[Saved entries]
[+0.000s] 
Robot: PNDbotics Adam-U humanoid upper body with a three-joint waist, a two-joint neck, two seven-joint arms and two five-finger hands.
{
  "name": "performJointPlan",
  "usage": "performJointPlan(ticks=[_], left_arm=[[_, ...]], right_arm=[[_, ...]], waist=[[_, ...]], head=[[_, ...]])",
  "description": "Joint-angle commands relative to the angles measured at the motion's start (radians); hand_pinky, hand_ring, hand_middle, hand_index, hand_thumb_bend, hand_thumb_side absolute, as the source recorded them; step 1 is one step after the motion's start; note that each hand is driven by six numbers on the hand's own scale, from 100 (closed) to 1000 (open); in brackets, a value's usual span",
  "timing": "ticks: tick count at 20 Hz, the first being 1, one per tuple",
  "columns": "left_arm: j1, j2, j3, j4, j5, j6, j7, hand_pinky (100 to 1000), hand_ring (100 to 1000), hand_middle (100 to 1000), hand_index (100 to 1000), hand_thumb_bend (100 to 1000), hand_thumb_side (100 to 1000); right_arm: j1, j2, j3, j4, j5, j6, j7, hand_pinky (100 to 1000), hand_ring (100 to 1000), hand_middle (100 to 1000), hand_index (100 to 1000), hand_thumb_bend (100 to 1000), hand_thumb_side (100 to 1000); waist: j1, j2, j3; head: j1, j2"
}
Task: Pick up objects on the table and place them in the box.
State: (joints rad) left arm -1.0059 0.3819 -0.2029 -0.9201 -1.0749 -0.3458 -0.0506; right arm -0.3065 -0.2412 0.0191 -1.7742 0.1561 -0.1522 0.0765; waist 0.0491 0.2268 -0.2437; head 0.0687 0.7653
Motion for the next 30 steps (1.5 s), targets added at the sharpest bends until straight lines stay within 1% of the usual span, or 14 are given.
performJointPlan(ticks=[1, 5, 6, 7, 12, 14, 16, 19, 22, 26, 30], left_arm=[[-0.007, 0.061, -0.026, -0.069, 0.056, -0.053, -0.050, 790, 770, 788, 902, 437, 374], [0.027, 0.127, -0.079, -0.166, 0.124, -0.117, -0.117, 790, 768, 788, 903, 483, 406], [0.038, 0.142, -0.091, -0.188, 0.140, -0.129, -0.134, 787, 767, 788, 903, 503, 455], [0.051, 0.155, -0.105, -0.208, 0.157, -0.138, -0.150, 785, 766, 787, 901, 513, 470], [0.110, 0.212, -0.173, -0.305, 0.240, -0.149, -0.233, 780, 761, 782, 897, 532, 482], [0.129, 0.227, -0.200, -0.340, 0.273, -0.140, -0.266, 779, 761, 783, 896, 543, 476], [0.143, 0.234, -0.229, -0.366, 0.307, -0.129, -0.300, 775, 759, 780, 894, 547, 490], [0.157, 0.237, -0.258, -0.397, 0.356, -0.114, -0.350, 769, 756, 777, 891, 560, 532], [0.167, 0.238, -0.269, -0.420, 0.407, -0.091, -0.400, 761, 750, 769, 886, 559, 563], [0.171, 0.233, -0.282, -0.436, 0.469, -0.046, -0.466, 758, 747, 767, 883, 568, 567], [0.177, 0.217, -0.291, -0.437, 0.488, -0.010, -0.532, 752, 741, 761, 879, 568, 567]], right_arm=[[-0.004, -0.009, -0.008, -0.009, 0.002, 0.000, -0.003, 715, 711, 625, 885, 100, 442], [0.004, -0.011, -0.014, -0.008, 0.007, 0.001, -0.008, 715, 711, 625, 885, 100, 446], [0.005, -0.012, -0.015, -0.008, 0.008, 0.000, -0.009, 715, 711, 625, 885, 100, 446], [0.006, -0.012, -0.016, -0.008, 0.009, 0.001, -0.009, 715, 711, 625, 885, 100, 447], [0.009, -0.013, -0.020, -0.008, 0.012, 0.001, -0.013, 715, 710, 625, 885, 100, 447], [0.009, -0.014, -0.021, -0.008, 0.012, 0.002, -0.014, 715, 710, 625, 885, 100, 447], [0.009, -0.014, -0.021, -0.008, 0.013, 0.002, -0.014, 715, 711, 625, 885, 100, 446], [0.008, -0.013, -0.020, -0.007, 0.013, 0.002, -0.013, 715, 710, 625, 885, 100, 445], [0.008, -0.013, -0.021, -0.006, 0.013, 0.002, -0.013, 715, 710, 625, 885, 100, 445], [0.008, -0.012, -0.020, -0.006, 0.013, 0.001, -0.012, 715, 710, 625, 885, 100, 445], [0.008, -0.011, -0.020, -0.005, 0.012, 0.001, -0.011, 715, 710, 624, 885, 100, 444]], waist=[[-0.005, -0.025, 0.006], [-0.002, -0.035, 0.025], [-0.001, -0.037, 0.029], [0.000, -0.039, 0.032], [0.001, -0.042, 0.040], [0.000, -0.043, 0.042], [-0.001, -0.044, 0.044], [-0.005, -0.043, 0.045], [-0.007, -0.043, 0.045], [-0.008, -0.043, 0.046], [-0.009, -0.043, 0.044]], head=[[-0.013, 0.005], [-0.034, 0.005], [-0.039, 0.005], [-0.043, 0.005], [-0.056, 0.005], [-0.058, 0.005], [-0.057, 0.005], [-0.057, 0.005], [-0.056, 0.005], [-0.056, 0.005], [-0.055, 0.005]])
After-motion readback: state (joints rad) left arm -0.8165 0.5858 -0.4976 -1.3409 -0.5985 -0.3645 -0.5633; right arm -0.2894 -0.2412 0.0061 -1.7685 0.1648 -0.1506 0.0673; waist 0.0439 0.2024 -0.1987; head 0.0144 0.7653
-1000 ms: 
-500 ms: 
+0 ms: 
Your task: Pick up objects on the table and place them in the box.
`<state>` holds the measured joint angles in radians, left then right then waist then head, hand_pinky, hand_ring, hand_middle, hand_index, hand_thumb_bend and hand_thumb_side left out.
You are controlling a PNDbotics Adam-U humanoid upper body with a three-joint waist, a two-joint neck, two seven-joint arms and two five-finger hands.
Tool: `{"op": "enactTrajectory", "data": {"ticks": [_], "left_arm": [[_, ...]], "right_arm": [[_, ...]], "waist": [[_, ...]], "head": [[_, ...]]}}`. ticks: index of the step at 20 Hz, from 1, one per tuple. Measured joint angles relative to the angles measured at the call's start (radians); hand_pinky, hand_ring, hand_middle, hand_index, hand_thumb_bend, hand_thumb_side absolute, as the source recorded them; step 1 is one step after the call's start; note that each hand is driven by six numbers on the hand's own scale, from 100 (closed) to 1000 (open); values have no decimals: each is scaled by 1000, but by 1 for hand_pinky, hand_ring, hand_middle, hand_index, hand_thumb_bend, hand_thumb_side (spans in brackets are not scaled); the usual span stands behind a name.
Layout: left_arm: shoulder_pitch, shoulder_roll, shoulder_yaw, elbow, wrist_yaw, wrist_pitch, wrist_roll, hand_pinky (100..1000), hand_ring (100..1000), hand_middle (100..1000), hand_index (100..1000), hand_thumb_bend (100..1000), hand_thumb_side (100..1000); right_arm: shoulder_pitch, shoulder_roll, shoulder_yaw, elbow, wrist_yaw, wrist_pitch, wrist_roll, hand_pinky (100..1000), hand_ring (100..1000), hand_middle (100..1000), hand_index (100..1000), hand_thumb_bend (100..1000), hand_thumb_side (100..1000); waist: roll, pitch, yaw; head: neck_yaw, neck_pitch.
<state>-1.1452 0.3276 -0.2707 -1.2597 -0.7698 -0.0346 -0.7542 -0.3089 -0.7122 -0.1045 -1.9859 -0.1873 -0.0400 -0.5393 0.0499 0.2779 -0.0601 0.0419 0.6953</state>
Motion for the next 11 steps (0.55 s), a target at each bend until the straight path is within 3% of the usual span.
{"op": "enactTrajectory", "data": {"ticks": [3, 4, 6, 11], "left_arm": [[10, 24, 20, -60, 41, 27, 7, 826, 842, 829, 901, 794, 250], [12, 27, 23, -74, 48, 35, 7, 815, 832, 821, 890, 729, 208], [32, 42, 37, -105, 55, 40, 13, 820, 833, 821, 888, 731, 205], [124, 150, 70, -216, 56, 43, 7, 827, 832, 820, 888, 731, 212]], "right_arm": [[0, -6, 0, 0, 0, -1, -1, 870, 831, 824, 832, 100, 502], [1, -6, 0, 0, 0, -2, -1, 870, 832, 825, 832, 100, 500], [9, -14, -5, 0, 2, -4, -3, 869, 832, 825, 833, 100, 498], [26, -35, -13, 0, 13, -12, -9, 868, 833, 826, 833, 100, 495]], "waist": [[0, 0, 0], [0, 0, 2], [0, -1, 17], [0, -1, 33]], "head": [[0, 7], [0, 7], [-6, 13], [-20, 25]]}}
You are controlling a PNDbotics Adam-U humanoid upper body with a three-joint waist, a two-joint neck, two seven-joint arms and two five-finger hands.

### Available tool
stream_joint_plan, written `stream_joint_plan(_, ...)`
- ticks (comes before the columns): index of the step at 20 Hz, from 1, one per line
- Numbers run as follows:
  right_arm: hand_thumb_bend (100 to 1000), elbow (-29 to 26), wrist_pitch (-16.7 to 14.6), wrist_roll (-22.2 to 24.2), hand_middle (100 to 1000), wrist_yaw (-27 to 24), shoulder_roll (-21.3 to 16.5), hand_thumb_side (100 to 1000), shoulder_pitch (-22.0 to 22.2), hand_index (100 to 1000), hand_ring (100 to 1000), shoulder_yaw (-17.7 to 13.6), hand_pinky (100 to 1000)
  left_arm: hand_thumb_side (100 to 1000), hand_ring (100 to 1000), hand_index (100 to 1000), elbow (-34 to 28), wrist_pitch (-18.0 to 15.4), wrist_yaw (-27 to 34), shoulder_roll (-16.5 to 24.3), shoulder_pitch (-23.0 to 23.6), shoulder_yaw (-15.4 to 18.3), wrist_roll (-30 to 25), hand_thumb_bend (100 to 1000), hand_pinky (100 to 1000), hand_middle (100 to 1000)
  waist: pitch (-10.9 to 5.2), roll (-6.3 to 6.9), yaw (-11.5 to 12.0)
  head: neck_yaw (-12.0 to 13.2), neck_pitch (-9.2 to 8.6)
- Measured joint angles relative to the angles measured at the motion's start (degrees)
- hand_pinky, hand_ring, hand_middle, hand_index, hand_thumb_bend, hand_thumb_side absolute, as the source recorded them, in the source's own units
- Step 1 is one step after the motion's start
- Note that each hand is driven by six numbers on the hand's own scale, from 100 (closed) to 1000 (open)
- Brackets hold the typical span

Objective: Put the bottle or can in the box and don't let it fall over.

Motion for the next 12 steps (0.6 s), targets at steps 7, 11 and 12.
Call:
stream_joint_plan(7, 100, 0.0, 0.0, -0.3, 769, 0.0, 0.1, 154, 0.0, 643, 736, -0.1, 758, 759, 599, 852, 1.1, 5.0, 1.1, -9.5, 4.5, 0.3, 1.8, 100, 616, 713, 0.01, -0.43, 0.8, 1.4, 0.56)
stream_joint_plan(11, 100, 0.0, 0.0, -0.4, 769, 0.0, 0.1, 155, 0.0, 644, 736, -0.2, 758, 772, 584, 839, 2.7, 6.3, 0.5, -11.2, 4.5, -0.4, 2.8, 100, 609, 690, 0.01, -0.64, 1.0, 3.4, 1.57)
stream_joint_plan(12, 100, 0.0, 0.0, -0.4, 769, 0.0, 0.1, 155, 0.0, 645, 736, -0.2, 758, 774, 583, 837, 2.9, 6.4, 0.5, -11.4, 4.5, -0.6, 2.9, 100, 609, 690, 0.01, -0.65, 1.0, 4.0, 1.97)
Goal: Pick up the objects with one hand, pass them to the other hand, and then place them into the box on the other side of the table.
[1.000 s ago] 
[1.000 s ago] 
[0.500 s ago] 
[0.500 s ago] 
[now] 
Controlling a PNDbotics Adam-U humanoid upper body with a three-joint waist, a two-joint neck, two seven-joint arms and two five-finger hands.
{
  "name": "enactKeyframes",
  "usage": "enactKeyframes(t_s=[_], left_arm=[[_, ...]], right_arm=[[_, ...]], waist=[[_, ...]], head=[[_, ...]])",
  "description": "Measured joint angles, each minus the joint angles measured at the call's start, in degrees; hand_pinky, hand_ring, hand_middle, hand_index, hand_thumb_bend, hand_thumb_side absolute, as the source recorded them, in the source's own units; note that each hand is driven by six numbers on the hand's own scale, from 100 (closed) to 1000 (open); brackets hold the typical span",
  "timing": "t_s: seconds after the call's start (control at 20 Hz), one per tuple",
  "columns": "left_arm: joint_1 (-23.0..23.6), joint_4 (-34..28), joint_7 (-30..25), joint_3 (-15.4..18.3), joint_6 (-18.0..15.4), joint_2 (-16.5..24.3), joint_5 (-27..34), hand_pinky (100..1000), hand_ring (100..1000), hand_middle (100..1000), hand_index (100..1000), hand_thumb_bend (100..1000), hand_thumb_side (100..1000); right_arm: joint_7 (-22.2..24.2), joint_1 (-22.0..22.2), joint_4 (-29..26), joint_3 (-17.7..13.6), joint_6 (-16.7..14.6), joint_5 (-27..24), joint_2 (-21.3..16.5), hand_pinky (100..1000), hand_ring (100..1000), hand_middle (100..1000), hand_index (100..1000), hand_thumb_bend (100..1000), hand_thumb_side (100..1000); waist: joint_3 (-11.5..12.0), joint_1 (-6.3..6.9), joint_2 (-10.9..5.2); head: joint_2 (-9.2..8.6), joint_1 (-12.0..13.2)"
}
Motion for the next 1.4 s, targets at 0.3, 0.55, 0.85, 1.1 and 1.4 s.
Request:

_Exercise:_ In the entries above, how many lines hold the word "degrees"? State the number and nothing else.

_Solution below:_ 2